How to complete this task:
Stop at the line containing "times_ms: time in": every line of the listing from the first up to that one must be set down exactly.

Data below:
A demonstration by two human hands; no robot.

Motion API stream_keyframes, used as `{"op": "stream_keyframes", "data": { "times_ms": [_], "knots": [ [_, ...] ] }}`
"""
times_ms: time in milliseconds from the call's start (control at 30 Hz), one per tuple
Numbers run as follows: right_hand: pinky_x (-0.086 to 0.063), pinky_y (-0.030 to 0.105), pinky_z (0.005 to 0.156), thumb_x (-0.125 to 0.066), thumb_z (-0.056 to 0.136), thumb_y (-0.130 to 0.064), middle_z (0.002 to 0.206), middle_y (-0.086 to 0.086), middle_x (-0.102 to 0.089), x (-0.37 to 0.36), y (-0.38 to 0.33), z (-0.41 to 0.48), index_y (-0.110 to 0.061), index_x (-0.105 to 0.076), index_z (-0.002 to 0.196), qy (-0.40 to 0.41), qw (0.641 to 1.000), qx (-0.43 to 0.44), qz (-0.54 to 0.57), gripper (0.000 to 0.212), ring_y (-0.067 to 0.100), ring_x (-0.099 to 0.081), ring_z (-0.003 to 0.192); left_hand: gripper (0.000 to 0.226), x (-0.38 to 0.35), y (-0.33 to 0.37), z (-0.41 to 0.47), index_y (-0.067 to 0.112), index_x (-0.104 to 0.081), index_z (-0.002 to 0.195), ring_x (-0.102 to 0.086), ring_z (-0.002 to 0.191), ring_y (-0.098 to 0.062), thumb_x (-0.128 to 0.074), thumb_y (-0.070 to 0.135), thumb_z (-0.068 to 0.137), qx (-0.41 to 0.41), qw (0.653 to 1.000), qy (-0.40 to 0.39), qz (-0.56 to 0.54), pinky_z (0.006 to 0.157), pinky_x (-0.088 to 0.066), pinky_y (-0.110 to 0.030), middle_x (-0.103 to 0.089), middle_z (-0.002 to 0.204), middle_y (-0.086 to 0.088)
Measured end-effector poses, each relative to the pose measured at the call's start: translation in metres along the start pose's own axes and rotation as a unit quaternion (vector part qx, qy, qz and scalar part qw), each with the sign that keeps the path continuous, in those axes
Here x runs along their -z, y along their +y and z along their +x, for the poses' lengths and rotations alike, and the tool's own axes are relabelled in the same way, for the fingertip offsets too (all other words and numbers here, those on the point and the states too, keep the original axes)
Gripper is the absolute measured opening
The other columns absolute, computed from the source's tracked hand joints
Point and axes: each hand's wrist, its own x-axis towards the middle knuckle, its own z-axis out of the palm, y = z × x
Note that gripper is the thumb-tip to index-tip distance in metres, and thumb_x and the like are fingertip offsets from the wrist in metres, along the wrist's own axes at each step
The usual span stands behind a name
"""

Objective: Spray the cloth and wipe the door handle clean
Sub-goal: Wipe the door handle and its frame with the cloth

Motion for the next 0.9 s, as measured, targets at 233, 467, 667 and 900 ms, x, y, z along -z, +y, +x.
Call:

Task response:
A demonstration by two human hands; no robot.

Motion API stream_keyframes, used as `{"op": "stream_keyframes", "data": { "times_ms": [_], "knots": [ [_, ...] ] }}`
"""
times_ms: time in milliseconds from the call's start (control at 30 Hz), one per tuple

Nothing further is required of this output.